Será que a água da Terra vem dos cometas?
O observatório espacial de infra-vermelhos da ESA, Herschel, detectou água num cometa com praticamente a mesma composição dos oceanos da Terra. A descoberta reaviva a ideia de que os mares do nosso planeta possam ter sido icebergs gigantes, a flutuar pelo espaço.
A origem da água na Terra é alvo de um aceso debate. O nosso planeta formou-se a temperaturas tão elevadas que qualquer água que existisse deve ter-se evaporado. No entanto, hoje dois terços da superfície está coberta de água e esta deve ter chegado do espaço, depois da Terra ter arrefecido.
Os cometas parecem ser uma explicação natural: são icebergs gigantes a viajar pelo espaço com órbitas que passam pela rota dos planetas, tornando possível a ocorrência de colisões. Como exemplo disso temos o impacto do cometa Shoemaker-Levy 9 em Jupiter em 1994. Mas nos primeiros tempos do Sistema Solar, quando havia muitos cometas pelo espaço, as colisões seriam muito mais comuns.
No entanto, até agora não foi possível confirmar pelas observações astronómicas esta hipótese de que os cometas forneceram água à Terra. A principal medida é o nível de deutério – uma forma mais pesada do hidrogénio – encontrado na água.
Todo o deutério e todo o hidrogénio disponível no Universo foram produzidos imediatamente a seguir ao Big Bang, há cerca de 13,7 mil milhões de anos, estabelecendo-se a relação entre os dois tipos de átomos. No entanto a relação entre estes na água pode variar de local para local. A reacção química envolvida na formação de gelo no espaço leva a uma maior ou menor probabilidade de um átomo de deutério substituir um dos dois átomos de hidrogénio da molécula de agia, de acordo com as condições ambientais em que a reacção ocorre.
Assim, pela comparação entre o rácio de hidrogénio e deutério na água dos oceanos terrestres e o rácio medido em objectos espaciais, os astrónomos podem tentar identificar a origem da nossa água.
Todos os cometas estudados até agora apresentaram níveis de deutério com cerca do dobro do encontrado nos oceanos da Terra. Se cometas deste tipo tivessem colidido com a Terra não poderiam ter contribuído com mais do que uma pequena percentagem da água terrestre. De facto, os astrónomos começaram mesmo a pensar que os meteoritos tinham de ser os responsáveis, apesar de o seu conteúdo de água ser muito inferior.
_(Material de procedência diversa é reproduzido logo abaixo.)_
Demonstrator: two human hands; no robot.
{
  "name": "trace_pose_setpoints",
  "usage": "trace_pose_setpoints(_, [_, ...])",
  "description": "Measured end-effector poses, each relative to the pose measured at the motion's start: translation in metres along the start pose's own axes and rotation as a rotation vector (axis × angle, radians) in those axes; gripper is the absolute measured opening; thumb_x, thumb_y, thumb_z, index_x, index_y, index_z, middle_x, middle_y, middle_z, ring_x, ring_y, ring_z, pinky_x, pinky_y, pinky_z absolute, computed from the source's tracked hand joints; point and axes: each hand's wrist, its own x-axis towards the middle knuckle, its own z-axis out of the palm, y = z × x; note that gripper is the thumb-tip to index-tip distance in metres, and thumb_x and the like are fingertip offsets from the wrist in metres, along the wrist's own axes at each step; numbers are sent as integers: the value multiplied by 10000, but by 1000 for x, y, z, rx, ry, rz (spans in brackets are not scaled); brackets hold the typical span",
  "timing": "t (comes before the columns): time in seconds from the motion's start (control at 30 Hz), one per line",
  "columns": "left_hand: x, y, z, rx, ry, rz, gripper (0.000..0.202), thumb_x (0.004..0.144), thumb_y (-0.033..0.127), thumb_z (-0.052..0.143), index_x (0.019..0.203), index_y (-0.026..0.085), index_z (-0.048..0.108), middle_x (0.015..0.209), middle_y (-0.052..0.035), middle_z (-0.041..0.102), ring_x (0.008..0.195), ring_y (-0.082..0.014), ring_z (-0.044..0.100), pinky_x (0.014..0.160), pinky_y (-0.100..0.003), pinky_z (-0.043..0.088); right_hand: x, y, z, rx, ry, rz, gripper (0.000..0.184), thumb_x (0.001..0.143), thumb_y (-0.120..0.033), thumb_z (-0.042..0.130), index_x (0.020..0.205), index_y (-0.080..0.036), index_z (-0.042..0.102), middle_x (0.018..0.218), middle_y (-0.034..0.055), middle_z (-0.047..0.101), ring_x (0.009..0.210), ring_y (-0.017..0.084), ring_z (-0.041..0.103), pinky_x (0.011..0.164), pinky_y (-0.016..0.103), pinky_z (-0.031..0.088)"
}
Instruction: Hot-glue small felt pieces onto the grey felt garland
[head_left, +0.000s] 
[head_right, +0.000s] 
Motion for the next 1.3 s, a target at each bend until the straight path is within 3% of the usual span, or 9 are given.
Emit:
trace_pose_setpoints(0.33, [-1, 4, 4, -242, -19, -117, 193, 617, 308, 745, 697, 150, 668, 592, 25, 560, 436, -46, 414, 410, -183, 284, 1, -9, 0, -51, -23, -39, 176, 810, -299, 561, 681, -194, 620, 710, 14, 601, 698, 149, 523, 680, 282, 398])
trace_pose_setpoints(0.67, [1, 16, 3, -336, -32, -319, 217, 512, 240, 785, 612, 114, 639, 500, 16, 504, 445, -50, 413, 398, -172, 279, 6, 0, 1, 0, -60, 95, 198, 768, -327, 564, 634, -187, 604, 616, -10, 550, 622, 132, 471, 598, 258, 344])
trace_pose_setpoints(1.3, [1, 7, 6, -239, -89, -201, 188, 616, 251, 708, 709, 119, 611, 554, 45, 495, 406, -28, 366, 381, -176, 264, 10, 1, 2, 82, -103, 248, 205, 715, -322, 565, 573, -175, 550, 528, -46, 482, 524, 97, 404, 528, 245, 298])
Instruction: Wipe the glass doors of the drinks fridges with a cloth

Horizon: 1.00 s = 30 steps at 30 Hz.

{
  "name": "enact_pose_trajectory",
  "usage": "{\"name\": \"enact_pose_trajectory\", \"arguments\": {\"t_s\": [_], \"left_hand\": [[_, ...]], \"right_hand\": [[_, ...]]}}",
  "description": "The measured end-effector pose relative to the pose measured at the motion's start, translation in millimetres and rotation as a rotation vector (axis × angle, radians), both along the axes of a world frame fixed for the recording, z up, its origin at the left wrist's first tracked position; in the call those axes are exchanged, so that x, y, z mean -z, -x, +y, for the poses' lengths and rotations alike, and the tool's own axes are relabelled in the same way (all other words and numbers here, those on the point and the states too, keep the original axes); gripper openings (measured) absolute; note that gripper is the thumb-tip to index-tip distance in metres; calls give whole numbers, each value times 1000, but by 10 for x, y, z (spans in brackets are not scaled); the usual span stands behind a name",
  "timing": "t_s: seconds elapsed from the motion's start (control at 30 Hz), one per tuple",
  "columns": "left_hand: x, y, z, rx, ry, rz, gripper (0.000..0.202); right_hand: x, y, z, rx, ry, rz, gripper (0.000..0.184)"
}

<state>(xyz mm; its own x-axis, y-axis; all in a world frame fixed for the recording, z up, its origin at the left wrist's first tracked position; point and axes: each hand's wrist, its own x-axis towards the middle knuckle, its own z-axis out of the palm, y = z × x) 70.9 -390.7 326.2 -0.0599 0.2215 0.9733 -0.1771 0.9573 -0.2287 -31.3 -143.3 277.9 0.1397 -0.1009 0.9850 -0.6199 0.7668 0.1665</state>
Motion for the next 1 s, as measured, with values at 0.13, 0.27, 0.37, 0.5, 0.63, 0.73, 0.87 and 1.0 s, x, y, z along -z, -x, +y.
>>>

Até que o Herschel estudou o cometa Hartley 2, usando o HIFI, o mais sensível dos instrumentos para a detecção de água no espaço, e mostrou que pelo menos este cometa tem água semelhante à encontrada nos nossos oceanos.
"O rácio deutério-hidrogénio do cometa Hartley é quase igual ao valor encontrado nos oceanos terrestres,” diz Paul Hartogh, do Max-Planck-Institut für Sonnensystemforschung, Katlenburg-Lindau, Alemanha, que liderou a equipa internacional de astrónomos para este trabalho.
A razão para o cometa Hartley 2 ser diferente talvez tenha a ver com o sítio onde este nasceu: para lá de Plutão, numa região do Sistema Solar conhecida como Kuiper Belt.
Pensa-se que os outros cometas estudados até agora se tenham formado próximo de Júpiter e Saturno antes de terem sido expulsos pela gravidade destes planetas gigantes, regressando muito mais tarde, depois de longas viagens.
Quer isto dizer que as novas observações sugerem que talvez a água da Terra tenha mesmo vindo dos cometas – mas apenas de uma família específica, nascidos no exterior do Sistema Solar. Lá, no frio profundo, a relação entre o deutério e o hidrogénio impressa na água gelada pode ser muito diferente da que surgiu nas temperaturas mais mornas do interior do Sistema Solar.
O Herschel está agora a analisar outros cometas para verificar se esta hipótese tem sustentação.
"Graças a esta detecção, que foi possível com o Herschel, uma discussão antiga foi reavivada e reforçada," diz Göran Pilbratt, cientista de projecto da ESA para o Herschel.
"Será muito interessante ver para onde nos leva esta descoberta."